WHAT YOU ARE ASKED TO DO: In the records that follow, find each line with the word "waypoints" and copy it.

RECORDED DATA:
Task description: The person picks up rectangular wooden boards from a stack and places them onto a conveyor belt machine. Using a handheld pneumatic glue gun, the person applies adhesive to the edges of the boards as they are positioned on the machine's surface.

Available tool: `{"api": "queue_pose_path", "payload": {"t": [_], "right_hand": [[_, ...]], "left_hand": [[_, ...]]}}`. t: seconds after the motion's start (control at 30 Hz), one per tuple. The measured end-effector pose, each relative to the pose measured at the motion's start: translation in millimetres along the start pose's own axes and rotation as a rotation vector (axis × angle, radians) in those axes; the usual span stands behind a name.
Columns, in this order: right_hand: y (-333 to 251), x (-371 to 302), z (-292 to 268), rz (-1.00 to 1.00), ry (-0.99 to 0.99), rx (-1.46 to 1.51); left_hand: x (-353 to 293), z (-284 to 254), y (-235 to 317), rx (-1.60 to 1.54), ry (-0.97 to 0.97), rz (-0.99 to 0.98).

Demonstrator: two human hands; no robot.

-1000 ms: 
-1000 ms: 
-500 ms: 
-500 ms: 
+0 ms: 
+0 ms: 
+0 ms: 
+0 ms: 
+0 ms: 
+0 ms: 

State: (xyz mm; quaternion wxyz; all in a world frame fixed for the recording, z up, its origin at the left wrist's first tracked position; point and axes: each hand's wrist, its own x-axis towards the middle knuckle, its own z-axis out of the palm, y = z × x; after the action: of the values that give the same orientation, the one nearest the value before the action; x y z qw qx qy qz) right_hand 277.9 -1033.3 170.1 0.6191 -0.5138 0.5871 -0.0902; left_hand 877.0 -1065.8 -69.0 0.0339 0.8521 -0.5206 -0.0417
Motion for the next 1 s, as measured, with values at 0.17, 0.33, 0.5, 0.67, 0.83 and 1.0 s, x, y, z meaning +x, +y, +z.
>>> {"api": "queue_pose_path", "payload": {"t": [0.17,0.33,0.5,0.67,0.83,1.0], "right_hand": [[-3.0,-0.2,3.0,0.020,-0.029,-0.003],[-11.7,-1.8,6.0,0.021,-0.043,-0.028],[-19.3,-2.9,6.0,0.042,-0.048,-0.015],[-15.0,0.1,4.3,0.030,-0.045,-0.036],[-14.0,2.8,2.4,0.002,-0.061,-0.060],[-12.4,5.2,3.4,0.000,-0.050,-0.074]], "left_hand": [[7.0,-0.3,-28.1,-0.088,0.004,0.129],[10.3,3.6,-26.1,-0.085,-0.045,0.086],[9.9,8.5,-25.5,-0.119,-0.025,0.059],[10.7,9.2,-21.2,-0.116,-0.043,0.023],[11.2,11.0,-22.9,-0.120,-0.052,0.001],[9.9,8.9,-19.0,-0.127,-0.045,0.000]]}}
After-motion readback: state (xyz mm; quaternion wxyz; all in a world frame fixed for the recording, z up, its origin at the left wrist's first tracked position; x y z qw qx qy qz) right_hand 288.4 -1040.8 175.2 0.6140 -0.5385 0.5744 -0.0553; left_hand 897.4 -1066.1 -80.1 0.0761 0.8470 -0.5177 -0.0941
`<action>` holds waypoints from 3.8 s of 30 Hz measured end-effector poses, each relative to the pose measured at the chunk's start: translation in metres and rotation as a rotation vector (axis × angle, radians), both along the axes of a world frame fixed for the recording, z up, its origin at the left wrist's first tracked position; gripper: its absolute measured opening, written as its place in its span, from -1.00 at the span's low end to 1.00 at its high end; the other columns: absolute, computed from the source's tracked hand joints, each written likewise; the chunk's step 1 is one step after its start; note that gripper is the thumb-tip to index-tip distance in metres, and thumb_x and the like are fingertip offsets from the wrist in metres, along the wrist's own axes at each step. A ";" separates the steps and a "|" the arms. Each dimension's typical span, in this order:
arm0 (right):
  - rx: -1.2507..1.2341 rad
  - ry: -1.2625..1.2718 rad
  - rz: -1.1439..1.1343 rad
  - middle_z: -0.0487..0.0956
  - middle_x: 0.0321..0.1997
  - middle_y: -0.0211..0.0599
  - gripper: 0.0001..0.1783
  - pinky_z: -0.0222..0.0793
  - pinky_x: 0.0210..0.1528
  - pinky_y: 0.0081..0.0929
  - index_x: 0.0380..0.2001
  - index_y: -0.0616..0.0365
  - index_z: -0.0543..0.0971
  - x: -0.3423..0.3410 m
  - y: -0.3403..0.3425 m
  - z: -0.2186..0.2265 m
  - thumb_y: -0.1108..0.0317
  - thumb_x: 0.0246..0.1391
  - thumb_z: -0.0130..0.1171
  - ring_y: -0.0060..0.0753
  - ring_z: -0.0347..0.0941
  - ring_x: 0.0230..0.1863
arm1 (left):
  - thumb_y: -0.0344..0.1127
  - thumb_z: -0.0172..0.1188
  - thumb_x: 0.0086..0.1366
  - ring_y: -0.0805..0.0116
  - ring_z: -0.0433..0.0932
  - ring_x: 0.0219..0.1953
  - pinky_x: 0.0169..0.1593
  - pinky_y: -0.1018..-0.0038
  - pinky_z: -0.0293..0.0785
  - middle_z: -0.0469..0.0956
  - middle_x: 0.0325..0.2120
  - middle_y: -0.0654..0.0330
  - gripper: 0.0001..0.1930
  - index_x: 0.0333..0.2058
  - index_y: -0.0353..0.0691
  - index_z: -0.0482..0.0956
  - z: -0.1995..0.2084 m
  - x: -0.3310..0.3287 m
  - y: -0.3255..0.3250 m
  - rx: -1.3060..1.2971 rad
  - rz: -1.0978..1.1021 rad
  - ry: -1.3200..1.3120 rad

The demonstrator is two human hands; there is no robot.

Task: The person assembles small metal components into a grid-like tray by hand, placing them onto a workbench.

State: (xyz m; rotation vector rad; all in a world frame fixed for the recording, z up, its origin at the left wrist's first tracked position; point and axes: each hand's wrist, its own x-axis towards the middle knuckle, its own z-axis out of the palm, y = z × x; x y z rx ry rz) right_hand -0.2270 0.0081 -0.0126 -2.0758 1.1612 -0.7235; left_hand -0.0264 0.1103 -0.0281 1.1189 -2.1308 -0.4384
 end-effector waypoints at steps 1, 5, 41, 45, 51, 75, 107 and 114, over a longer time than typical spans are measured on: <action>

COMPLETED EXERCISE:
`<action>` holds waypoints from 3.8 s of 30 Hz measured end-effector poses, each relative to the pose measured at the chunk's start: translation in metres and rotation as a rotation vector (axis × angle, radians), both along the axes of a world frame fixed for the recording, z up, its origin at the left wrist's first tracked position; gripper: its absolute measured opening, written as its place in its span, from -1.00 at the span's low end to 1.00 at its high end; the other columns: absolute, computed from the source's tracked hand joints, each written likewise; the chunk's step 1 is one step after its start; note that gripper is the thumb-tip to index-tip distance in metres, and thumb_x and the like are fingertip offsets from the wrist in metres, along the wrist's own axes at each step. A ";" separates the steps and a "|" the arms. Each dimension's typical span, in this order:
 end-effector waypoints at steps 1, 5, 41, 45, 51, 75, 107 and 114, over a longer time than typical spans are measured on: <action>

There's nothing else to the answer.